Rosbridge and roslibpy
Throughout the project, I wanted to have a dynamic way to send messages to the robot. It took a while to find a way that worked and it came in the form of using the rosbridge-server and roslibpy. The Rosbridge server created a websocket connection which allows you to pass JSON messages from the websocket to the rosbridge library which then converts the JSON to ROS calls. Roslibpy lets Python interact with ROS without having to have ROS installed. It uses WebSockets to connect to rosbridge 2.0 and provides publishing, subscribing, and other essential ROS functionalities.
Hopes for the future
This version of the project is a base with minimal commands and room for improvement. Some ideas to further improve this project is to add more interesting commands.

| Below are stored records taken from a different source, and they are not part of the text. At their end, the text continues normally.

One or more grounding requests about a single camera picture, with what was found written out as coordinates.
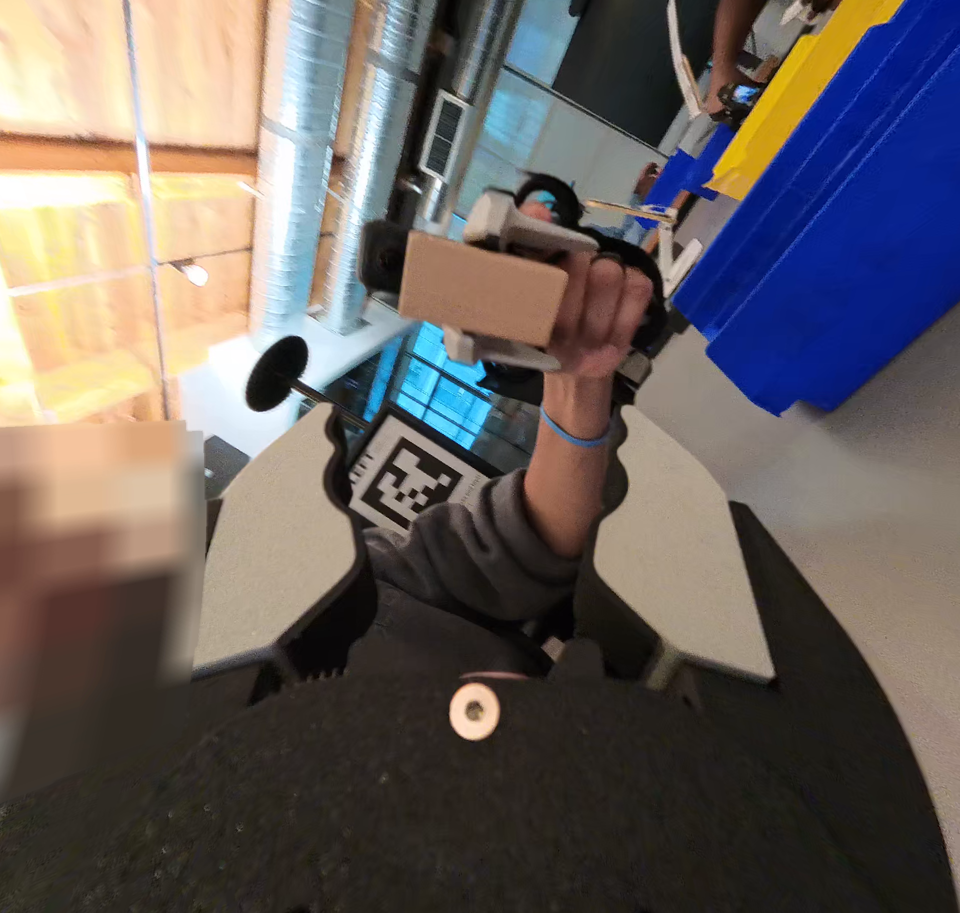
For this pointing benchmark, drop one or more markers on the black round stand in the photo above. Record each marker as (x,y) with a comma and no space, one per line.
(278,373)

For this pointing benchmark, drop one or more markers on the yellow plastic bin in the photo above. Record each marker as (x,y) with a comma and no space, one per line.
(810,81)

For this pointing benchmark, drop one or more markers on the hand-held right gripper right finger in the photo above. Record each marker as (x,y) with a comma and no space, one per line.
(683,553)

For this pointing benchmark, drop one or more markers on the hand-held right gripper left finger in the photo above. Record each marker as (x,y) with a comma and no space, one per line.
(278,553)

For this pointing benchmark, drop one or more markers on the silver ventilation duct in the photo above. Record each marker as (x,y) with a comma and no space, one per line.
(315,103)

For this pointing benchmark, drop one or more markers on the white air vent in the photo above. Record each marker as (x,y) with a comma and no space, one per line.
(443,133)

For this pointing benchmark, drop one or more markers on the printed marker board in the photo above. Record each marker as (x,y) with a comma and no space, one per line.
(405,478)

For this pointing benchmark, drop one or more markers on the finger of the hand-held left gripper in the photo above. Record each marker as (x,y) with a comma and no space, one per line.
(518,226)
(503,351)

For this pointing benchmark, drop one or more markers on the blue wristband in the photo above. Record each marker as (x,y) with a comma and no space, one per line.
(578,436)

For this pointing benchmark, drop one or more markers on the natural wooden block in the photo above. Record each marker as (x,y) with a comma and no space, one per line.
(483,291)

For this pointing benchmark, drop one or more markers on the person's left hand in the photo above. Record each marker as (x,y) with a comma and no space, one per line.
(600,321)

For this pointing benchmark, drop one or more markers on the black monitor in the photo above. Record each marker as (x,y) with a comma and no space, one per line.
(630,43)

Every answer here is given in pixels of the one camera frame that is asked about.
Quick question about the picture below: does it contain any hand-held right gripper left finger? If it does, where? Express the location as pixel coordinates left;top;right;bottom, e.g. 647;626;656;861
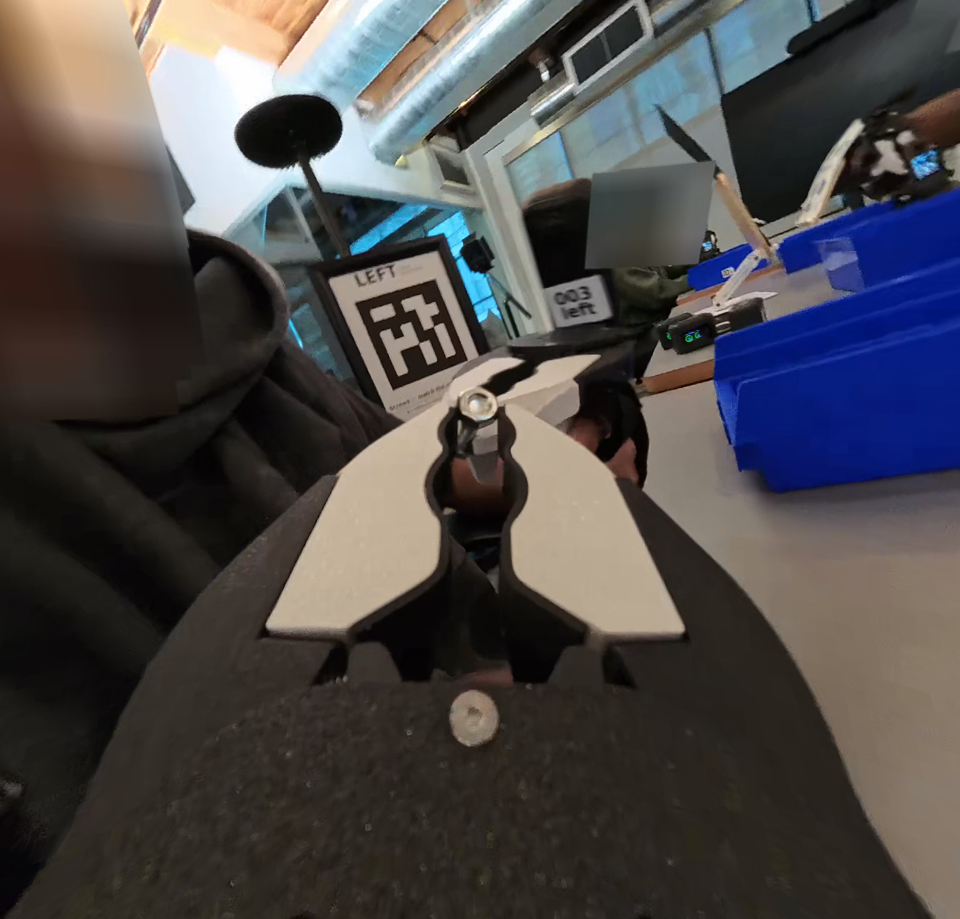
264;405;462;678

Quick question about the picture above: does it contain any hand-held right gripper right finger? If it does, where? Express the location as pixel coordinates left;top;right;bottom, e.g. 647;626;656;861
497;409;689;682

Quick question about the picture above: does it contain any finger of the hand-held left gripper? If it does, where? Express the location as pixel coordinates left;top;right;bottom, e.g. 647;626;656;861
448;355;528;412
498;354;603;429

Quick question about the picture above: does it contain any large silver hex bolt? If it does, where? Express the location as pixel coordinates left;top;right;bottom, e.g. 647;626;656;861
453;416;502;487

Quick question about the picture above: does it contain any blue plastic bin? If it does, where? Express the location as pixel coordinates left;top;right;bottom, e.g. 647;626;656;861
778;186;960;295
711;272;960;495
687;257;753;292

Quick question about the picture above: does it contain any wood-edged grey desk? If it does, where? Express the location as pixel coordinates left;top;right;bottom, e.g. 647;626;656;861
639;247;796;397

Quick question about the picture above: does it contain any person's left hand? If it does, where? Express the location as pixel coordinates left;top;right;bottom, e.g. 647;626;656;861
448;415;640;519

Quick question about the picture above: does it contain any black framed marker sign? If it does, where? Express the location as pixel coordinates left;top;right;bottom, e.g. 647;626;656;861
307;236;494;419

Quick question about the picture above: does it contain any black power station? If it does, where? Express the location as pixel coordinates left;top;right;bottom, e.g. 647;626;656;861
657;316;715;356

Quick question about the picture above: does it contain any brown office chair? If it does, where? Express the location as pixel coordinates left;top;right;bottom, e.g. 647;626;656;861
522;178;595;292

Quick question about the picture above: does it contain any black box device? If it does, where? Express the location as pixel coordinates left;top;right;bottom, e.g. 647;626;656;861
711;296;768;337

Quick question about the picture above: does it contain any clear plastic divider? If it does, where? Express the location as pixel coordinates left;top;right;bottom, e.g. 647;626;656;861
815;235;866;292

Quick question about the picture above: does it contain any black panel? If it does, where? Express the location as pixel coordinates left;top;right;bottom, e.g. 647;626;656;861
718;30;960;224

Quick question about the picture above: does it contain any white air vent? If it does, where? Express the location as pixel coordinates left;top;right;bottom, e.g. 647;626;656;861
561;0;655;97

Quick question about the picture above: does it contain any black disc floor lamp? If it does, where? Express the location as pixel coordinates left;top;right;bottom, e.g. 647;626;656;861
234;92;354;260

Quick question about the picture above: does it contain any silver spiral air duct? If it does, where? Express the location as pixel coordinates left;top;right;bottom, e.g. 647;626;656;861
366;0;751;164

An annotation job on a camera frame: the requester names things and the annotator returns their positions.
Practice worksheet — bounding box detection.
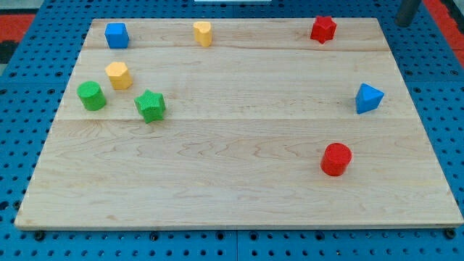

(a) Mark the green star block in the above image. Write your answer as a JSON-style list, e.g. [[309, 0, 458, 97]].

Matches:
[[134, 90, 166, 123]]

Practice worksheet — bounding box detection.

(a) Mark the red star block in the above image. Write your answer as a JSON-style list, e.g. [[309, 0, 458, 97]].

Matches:
[[310, 16, 337, 44]]

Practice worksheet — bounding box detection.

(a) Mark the wooden board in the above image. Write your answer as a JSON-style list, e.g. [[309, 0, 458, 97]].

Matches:
[[14, 18, 463, 231]]

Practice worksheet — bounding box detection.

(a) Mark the yellow heart block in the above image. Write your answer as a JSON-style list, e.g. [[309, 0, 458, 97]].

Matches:
[[193, 21, 212, 47]]

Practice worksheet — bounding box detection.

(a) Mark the red cylinder block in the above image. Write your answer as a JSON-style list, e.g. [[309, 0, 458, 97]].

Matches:
[[320, 143, 352, 177]]

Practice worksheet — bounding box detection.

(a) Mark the yellow hexagon block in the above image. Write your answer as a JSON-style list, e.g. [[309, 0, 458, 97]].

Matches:
[[104, 62, 133, 90]]

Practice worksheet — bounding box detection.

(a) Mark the blue triangle block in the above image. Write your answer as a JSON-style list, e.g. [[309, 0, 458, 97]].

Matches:
[[355, 83, 384, 114]]

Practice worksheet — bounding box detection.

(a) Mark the green cylinder block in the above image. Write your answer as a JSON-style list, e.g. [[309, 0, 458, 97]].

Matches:
[[77, 81, 107, 111]]

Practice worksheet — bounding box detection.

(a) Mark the blue cube block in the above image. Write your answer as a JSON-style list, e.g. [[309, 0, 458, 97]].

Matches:
[[104, 22, 129, 49]]

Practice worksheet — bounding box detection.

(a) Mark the grey cylindrical pointer rod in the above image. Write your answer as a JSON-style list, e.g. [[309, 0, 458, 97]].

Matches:
[[394, 0, 421, 28]]

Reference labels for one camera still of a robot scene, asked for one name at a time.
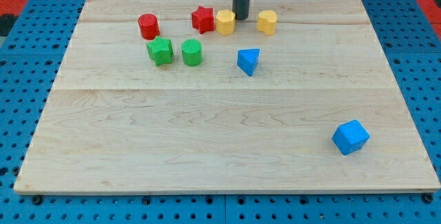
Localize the red star block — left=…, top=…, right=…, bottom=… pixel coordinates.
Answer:
left=192, top=6, right=214, bottom=34

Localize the blue triangle block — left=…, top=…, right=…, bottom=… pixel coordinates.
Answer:
left=237, top=48, right=260, bottom=77

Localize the yellow hexagon block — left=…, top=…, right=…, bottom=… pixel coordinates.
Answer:
left=215, top=9, right=236, bottom=36

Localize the light wooden board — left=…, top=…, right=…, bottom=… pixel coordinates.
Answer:
left=14, top=0, right=440, bottom=196

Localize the green star block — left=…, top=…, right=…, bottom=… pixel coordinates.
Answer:
left=146, top=36, right=174, bottom=66

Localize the red cylinder block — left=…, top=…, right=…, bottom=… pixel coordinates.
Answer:
left=138, top=13, right=160, bottom=40

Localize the blue cube block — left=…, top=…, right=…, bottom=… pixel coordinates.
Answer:
left=331, top=119, right=370, bottom=155

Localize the yellow heart block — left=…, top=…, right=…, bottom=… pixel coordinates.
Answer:
left=256, top=10, right=278, bottom=35

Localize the green cylinder block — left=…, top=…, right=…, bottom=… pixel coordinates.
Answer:
left=181, top=39, right=203, bottom=66

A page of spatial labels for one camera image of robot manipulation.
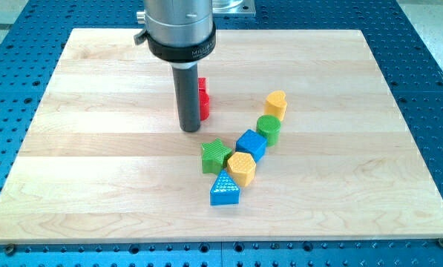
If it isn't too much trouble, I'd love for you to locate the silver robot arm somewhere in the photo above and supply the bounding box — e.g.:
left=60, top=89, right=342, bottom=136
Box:
left=134, top=0, right=216, bottom=70

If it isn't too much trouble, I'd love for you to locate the green star block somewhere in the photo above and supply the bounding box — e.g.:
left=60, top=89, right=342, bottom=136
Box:
left=201, top=139, right=232, bottom=175

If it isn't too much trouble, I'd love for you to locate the blue cube block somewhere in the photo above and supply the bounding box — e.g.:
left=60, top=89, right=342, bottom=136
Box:
left=235, top=129, right=267, bottom=162

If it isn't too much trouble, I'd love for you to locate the red round block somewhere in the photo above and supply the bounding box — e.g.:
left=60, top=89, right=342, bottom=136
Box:
left=199, top=90, right=210, bottom=121

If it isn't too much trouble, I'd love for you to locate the yellow hexagon block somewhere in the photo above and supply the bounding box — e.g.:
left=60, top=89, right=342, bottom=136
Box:
left=227, top=151, right=257, bottom=187

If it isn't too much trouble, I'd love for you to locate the green cylinder block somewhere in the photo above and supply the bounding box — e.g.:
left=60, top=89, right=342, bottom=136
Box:
left=256, top=115, right=281, bottom=147

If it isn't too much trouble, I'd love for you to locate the red block behind rod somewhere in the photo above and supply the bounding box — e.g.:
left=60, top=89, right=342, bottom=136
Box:
left=198, top=77, right=206, bottom=92

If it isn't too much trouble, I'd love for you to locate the blue triangle block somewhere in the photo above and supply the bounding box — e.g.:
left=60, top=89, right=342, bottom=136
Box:
left=210, top=170, right=240, bottom=205

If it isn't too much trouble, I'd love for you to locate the yellow heart block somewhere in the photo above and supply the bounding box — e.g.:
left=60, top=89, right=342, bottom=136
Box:
left=263, top=90, right=287, bottom=122

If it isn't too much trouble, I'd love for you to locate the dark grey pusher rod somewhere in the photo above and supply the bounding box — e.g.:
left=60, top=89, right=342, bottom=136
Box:
left=171, top=63, right=200, bottom=132

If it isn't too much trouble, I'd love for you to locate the light wooden board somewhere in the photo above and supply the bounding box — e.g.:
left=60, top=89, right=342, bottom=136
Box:
left=0, top=28, right=443, bottom=244

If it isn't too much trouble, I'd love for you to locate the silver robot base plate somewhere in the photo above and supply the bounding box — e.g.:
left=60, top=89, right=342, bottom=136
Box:
left=212, top=0, right=256, bottom=17

For example, it would be interesting if a command such as "solve this maze" was said and that could start a node or send a series of tasks that would connect with algorithms that would then solve a maze.
Another idea is to add parameters at the end of commands. For example, when the command "go forward" is given, it would good to have some numerical value to specify the speed at which the robot would go. Perhaps, "go forward speed 20" would indicate to move forward at 0.2 m/s or "go foward distance 5" would indicate to move foward for 5 meters, with some default values set if these specifiers are not mentioned.